BEGIN

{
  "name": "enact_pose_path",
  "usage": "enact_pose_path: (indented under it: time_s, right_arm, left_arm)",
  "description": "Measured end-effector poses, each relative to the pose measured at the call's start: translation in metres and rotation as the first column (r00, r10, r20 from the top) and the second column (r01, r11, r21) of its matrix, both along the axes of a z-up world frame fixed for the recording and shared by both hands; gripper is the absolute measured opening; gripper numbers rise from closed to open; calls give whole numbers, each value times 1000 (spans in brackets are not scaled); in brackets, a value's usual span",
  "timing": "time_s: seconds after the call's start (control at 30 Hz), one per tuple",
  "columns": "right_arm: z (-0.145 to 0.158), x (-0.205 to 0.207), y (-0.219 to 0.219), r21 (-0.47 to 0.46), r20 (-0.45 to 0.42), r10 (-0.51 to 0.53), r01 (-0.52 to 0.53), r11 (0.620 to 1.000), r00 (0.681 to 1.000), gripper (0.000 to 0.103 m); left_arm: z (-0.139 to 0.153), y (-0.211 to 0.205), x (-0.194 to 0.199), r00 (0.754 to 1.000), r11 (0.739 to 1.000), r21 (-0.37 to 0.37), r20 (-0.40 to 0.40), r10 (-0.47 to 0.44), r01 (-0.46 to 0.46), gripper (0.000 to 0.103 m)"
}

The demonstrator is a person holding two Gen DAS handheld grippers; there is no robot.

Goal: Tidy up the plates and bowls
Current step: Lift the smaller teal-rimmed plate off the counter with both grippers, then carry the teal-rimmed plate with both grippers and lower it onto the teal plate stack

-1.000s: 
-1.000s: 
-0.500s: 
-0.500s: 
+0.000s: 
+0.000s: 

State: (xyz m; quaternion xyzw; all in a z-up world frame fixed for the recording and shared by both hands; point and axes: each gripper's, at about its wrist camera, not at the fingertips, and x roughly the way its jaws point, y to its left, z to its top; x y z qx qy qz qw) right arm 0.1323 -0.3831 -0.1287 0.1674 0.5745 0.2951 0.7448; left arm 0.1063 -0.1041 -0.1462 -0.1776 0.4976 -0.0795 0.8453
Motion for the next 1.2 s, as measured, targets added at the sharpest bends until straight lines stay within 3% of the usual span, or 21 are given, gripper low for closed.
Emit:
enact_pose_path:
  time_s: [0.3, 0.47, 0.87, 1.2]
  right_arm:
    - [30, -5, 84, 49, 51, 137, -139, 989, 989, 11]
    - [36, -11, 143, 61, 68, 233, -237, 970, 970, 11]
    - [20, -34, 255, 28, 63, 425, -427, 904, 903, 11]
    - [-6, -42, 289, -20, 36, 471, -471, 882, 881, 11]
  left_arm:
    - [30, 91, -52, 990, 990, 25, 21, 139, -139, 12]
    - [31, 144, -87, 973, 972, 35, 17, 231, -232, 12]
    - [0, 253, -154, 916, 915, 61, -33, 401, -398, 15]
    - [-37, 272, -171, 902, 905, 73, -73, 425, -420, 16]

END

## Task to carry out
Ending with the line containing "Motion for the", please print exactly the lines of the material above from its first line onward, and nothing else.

## Answer box
{
  "name": "enact_pose_path",
  "usage": "enact_pose_path: (indented under it: time_s, right_arm, left_arm)",
  "description": "Measured end-effector poses, each relative to the pose measured at the call's start: translation in metres and rotation as the first column (r00, r10, r20 from the top) and the second column (r01, r11, r21) of its matrix, both along the axes of a z-up world frame fixed for the recording and shared by both hands; gripper is the absolute measured opening; gripper numbers rise from closed to open; calls give whole numbers, each value times 1000 (spans in brackets are not scaled); in brackets, a value's usual span",
  "timing": "time_s: seconds after the call's start (control at 30 Hz), one per tuple",
  "columns": "right_arm: z (-0.145 to 0.158), x (-0.205 to 0.207), y (-0.219 to 0.219), r21 (-0.47 to 0.46), r20 (-0.45 to 0.42), r10 (-0.51 to 0.53), r01 (-0.52 to 0.53), r11 (0.620 to 1.000), r00 (0.681 to 1.000), gripper (0.000 to 0.103 m); left_arm: z (-0.139 to 0.153), y (-0.211 to 0.205), x (-0.194 to 0.199), r00 (0.754 to 1.000), r11 (0.739 to 1.000), r21 (-0.37 to 0.37), r20 (-0.40 to 0.40), r10 (-0.47 to 0.44), r01 (-0.46 to 0.46), gripper (0.000 to 0.103 m)"
}

The demonstrator is a person holding two Gen DAS handheld grippers; there is no robot.

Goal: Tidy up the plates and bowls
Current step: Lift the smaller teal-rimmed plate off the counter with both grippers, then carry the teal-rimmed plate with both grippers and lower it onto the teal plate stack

-1.000s: 
-1.000s: 
-0.500s: 
-0.500s: 
+0.000s: 
+0.000s: 

State: (xyz m; quaternion xyzw; all in a z-up world frame fixed for the recording and shared by both hands; point and axes: each gripper's, at about its wrist camera, not at the fingertips, and x roughly the way its jaws point, y to its left, z to its top; x y z qx qy qz qw) right arm 0.1323 -0.3831 -0.1287 0.1674 0.5745 0.2951 0.7448; left arm 0.1063 -0.1041 -0.1462 -0.1776 0.4976 -0.0795 0.8453
Motion for the next 1.2 s, as measured, targets added at the sharpest bends until straight lines stay within 3% of the usual span, or 21 are given, gripper low for closed.

Output is finished, and nothing else is required.